LLM08: Vector and Embedding Weaknesses. RAG deployments where the vector store lacks access controls, where retrieval can be manipulated through embedding poisoning, or where document-level permissions aren't enforced at query time. This category and indirect injection overlap significantly — LLM08 describes the infrastructure condition that makes indirect injection viable at scale.

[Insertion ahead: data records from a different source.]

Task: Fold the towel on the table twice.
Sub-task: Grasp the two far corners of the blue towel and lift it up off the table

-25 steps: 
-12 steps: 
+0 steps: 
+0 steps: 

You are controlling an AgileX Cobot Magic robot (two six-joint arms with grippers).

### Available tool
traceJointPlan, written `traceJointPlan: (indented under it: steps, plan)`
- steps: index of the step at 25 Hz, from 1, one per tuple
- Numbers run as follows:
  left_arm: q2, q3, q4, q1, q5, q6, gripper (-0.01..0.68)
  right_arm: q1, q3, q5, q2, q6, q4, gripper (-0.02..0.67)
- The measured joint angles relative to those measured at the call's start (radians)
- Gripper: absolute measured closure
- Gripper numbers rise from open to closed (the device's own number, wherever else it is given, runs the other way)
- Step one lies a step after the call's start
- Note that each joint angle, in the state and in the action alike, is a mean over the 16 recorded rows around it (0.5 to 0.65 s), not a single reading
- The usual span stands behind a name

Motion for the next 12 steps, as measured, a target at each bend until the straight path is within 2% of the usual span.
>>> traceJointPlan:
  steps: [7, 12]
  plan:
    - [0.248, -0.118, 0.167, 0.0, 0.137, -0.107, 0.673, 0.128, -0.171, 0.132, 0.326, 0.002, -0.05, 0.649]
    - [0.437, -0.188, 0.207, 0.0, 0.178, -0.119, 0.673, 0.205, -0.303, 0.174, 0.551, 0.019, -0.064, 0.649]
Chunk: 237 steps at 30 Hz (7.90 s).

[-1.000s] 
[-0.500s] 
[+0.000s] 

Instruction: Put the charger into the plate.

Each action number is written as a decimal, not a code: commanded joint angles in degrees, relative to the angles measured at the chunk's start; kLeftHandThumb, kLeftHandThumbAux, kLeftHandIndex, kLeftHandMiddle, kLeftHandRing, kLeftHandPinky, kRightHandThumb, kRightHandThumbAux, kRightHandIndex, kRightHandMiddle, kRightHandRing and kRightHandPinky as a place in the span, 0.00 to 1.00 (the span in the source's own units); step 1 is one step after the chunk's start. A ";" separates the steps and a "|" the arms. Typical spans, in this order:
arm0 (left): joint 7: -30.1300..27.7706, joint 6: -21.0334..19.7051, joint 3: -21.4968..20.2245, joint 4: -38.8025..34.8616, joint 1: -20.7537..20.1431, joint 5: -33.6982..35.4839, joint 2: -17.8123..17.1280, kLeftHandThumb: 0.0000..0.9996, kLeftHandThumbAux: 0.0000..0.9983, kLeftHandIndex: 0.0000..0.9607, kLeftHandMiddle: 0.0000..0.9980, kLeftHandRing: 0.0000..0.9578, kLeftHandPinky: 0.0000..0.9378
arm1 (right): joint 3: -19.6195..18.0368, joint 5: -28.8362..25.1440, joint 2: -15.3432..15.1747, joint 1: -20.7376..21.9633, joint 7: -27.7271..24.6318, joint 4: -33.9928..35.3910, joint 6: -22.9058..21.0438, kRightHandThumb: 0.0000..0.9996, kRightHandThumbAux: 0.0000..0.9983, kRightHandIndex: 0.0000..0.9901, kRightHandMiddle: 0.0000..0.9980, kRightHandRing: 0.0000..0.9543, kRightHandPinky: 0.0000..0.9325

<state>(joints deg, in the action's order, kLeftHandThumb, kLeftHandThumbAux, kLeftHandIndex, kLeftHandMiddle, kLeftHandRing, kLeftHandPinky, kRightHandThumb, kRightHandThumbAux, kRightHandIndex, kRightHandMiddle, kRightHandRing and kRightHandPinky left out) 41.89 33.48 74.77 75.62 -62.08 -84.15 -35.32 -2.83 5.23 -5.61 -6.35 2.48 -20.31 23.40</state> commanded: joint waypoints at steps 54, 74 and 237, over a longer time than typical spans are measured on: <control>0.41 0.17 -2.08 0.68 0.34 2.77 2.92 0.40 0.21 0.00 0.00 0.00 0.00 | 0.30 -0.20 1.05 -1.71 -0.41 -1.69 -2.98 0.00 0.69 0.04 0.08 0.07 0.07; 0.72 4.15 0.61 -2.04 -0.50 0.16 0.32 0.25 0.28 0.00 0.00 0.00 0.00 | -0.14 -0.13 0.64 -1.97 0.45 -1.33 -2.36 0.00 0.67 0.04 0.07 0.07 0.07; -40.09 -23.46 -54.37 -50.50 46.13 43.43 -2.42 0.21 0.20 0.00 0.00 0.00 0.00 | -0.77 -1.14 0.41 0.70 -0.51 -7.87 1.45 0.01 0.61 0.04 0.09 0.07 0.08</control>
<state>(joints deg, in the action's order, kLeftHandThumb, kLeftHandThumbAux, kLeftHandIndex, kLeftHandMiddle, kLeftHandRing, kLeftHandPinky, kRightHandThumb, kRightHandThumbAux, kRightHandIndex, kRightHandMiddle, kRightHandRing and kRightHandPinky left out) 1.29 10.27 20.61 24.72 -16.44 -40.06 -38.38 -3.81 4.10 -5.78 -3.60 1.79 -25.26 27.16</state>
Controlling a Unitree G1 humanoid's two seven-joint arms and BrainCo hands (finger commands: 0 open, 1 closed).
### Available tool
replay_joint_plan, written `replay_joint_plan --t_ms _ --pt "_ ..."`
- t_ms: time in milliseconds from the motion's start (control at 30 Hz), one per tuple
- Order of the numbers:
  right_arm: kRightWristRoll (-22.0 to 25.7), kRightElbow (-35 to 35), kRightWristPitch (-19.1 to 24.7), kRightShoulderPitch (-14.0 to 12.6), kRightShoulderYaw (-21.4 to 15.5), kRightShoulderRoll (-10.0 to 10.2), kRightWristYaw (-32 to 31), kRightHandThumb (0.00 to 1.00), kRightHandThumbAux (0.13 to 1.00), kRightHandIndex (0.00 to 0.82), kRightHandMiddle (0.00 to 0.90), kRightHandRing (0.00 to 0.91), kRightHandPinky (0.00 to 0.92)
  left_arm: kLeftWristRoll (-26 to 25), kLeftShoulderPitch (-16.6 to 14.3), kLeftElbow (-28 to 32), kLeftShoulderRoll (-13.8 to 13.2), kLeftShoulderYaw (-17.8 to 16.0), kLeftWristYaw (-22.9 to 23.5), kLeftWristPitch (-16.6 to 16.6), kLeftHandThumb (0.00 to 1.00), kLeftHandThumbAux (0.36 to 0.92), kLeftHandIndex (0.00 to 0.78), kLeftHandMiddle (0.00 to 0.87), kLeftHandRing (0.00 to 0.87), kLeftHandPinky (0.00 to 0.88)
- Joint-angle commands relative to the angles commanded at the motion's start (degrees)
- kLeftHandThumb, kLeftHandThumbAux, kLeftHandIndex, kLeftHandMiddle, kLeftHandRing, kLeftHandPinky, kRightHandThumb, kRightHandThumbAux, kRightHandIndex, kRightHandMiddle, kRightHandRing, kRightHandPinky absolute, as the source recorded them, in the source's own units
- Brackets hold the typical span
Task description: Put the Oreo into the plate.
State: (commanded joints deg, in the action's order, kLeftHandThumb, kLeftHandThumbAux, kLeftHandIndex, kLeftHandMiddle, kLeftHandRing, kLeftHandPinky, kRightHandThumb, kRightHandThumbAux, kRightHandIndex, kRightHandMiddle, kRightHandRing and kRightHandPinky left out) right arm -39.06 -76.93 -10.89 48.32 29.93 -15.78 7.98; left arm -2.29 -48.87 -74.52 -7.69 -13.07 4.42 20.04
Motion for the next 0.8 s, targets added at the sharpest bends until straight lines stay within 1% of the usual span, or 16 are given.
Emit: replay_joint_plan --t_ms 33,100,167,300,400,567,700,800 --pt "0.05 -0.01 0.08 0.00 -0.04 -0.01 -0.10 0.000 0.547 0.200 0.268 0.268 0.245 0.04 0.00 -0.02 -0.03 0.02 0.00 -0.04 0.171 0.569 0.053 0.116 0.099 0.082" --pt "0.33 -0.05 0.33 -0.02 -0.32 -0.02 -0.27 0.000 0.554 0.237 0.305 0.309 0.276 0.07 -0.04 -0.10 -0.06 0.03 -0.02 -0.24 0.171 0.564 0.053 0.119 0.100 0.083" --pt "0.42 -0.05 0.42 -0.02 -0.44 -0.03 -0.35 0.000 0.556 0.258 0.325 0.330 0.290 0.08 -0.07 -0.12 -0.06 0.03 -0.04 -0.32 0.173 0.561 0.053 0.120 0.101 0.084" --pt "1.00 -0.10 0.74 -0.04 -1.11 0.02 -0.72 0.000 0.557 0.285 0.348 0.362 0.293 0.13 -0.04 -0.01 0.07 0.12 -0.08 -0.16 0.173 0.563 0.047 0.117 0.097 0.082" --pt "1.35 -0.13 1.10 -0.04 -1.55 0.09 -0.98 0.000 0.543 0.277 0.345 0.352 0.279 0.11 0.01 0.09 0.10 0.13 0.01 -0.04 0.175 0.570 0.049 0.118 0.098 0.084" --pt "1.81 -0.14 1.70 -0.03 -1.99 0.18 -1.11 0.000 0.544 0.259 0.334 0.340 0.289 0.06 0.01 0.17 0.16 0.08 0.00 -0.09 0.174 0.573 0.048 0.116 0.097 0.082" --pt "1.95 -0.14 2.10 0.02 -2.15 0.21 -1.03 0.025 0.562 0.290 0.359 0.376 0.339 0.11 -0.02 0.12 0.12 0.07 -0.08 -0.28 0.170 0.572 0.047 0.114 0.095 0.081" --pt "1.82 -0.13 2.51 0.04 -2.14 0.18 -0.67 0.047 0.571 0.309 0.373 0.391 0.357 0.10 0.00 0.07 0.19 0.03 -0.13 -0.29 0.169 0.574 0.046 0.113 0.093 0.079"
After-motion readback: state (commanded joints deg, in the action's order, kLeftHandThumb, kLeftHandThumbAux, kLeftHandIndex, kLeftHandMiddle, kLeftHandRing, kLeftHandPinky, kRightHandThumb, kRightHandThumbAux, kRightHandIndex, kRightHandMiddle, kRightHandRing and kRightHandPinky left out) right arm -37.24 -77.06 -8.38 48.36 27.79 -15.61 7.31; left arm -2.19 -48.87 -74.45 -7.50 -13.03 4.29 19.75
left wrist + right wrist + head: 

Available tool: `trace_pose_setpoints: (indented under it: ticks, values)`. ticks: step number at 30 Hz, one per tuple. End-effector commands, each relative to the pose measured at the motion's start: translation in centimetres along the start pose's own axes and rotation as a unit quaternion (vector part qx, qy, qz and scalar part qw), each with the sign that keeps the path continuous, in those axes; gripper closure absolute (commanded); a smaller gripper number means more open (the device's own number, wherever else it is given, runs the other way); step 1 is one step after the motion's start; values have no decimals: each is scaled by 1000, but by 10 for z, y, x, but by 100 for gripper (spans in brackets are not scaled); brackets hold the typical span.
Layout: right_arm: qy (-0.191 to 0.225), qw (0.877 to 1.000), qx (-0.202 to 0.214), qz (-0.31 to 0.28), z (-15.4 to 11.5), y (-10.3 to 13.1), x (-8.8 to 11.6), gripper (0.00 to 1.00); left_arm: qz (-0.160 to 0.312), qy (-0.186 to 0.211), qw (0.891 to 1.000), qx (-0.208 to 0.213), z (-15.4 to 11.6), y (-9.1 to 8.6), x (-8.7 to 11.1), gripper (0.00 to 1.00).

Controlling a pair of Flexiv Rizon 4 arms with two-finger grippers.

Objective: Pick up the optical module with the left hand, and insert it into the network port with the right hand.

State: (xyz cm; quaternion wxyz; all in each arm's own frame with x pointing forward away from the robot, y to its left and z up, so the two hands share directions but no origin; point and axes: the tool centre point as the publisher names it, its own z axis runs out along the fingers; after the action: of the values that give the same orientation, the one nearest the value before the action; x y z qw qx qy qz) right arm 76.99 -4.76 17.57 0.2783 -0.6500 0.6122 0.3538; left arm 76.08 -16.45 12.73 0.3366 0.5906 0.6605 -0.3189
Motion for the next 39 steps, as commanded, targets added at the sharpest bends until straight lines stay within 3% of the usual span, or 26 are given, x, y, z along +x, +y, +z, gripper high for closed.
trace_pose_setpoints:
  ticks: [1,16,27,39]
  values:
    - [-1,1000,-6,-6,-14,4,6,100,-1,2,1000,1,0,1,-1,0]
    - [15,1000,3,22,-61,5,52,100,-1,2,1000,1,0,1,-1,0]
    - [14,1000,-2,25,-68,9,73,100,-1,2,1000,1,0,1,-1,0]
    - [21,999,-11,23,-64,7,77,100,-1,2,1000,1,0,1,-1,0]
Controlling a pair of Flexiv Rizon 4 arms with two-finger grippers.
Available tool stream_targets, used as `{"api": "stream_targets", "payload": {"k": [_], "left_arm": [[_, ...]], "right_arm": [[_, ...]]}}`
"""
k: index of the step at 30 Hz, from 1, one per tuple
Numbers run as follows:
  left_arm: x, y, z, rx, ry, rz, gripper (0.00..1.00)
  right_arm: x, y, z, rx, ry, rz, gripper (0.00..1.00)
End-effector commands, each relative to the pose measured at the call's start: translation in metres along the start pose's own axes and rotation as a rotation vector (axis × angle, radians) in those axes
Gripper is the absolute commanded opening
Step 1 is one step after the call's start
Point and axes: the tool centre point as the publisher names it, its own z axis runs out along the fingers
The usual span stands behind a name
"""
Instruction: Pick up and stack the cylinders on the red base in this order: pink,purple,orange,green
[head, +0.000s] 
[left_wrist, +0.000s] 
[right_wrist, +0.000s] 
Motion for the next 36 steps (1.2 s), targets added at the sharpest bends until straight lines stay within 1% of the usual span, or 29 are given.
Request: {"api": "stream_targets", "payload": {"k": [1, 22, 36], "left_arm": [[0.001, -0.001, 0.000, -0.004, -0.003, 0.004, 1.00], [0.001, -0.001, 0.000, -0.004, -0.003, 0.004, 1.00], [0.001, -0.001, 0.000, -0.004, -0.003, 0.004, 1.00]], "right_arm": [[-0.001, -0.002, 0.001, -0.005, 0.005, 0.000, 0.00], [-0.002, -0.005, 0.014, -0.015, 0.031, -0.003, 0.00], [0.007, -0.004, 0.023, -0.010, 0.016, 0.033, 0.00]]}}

LLM09: Misinformation. Model output trusted as authoritative without human review, particularly in high-stakes decision workflows. The architectural failure is any pipeline where the model's output is the terminal step rather than an input to human judgment.
LLM10: Unbounded Consumption. No rate limiting, no token budgets, no cost controls. Exposed to resource exhaustion, denial-of-service, and runaway inference costs. Less glamorous than the other nine, and genuinely dangerous in multi-tenant government deployments where one misconfigured agent can affect shared infrastructure.
What This Means in a Procurement Conversation
When a federal CISO asks whether an AI deployment is "secure," the OWASP LLM Top 10 gives you a structured way to ask back: secure against which conditions? A deployment with strong input validation and no RAG pipeline has a very different risk profile than a deployment with an agent that reads agency email and has write access to a document management system.
Each category in the framework is a question about what the deployment can access, what it can act on, and what it trusts. Those questions have answers. The answers determine exposure. That's the conversation worth having.